The Long Riders' Guild

HRH, The Prince of Wales

In his book, Harmony, Prince Charles urges mankind to protect our planet and respect others. Though the book was recently written, its philosophy mirrors the ancient tribal wisdom of the Long Riders.



The author presented the second set of the Encyclopaedia to HRH, Prince Charles, who exerted a tremendous philosophical influence upon the creation of the books.


In his letter to HRH, Prince Charles, the author wrote, “From a purely practical point of view, The Encyclopaedia of Equestrian Exploration is a book containing hundreds of pages of sensible wisdom gained from the travels of the greatest equestrian explorers.


Yet it is also a map to the inner way and you are the one who guided us.


The wise Long Rider knows he is setting off on two journeys, the external and the interior, that he will be required to travel along the parallel streams which run through every equestrian journey, the practical and the philosophical. Both require careful study. A few books have addressed the practical aspects of horse travel. But no one has examined the philosophical side. The Encyclopaedia of Equestrian Exploration doesn’t just tell you how. It reveals why.


Whereas I searched the world for endangered equestrian wisdom, I make no claim to being the source of the Encyclopaedia‘s spiritual inspiration. That part of the work is based upon the teachings of your book, Harmony.


Your philosophical influence can be detected throughout the three volumes.


In your book you warned about the need to develop “a new way of looking at our world” and challenged “the accepted wisdom, the current orthodoxy and conventional way of thinking.”


The Encyclopaedia explains how Long Riders such as Charles Darwin, Jonathan Swift and Oscar Wilde represent the humans who rode away from social restrictions, questioned society’s practices and would endorse your message.


You warned that mankind’s “exploitative relationship with Nature cannot last.”


This admonition is endorsed by the Long Riders’ Guild, which does not award silver trophies or charge a fee for its services. The Encyclopaedia urges readers instead to beware of competition, nationalism and commercialism.


You explained that “The ancients were exploring what lies at the very core of life – the element that makes it sacred.”

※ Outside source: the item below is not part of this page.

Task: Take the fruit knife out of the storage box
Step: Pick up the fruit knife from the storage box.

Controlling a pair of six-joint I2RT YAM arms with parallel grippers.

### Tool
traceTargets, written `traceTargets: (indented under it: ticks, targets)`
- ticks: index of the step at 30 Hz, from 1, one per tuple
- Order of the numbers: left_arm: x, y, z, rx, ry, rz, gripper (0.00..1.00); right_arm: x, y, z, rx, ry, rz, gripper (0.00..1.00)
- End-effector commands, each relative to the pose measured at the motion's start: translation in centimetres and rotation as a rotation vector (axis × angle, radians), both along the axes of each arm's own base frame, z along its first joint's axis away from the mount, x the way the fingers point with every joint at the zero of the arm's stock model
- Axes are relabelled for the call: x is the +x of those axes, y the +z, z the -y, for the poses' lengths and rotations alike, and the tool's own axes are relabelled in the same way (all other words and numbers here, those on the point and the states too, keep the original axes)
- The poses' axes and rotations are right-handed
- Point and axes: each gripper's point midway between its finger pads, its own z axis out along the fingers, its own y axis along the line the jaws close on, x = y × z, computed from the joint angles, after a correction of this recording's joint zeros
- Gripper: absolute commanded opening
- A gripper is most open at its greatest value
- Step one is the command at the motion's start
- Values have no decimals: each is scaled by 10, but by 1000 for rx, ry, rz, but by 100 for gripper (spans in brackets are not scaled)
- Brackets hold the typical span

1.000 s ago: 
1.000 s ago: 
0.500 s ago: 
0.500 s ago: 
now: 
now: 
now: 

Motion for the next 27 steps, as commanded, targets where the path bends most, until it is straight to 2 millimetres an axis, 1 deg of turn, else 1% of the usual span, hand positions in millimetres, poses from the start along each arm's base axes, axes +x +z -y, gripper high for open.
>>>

The Encyclopaedia reveals that a person is admitted into the Guild after having ridden a minimum of one thousand miles on a journey that reconnects them with Nature and encourages them to explore their own souls.


You wrote, “What may we not expect from the acquired knowledge of past generations.”


This wise counsel deeply affected me because my research confirmed that precious knowledge, gleaned from humanity’s collective experience throughout millennia, was in danger of being swept away by the winds of change.


As these examples demonstrate, the Encyclopaedia was profoundly influenced by your teachings.


Yet your philosophy is expressly stated in the Epilogue, wherein I urge the reader to examine the issues that confront us all as human beings. Therein I quote you directly and explain the need for a shift from consumption to conservation. I urge readers to forego the domination of the horse and to work towards the welfare of all life. I conclude by urging Long Riders to change the world for the better.


That message, based upon your philosophy, is already in the saddle and being carried across the globe.


Kimberley Delavere is a young Long Rider who just completed a solo journey along Australia’s Bicentennial National Trail.


Having read the Encyclopaedia’s Epilogue, Kimberley stated that she is committed to “what Prince Charles has written. We have to begin ‘on an individual level, with change in our own lives’. That is why I am seeking harmony in my life and in the saddle.”


Kimberley is one of those Long Riders who have embraced your strong argument that humanity needs to protect our planet, not exploit it, that we need to use the concept of harmony to enrich our personal lives, protect our local community and encourage positive change on a global scale.


I am writing to explain that your philosophical message resonated so strongly that the full title of my book reads:

The Encyclopaedia of Equestrian Exploration - A Study of the Geographic and Spiritual Equestrian Journey, based upon the philosophy of Harmonious Horsemanship.


Tony Juniper, is a leading British environmentalist and the Senior Adviser for The Prince of Wales’s International Sustainability Unit.

Writing to the author on behalf of Prince Charles, Mr. Juniper said, “His Royal Highness was most grateful for your kindness, not only for sending him a complete work on what is, as you say, a neglected subject, but also for your very kind words concerning the ideas he set out in Harmony. I know that he has been enormously encouraged to know that at least some people have seen the sense of what he has for years been getting at, and applying some of the ideas he wrote about in different spheres, including now, we find, in relation to long distance journeys on horseback!....I know that His Royal Highness is most encouraged to know that you were inspired to weave some of the ideas in Harmony into your own work and I hope that as a result of what you have achieved a few more eyes will be opened as to the interconnected web that sustains us all, not least through capturing and preserving what was for centuries common knowledge.”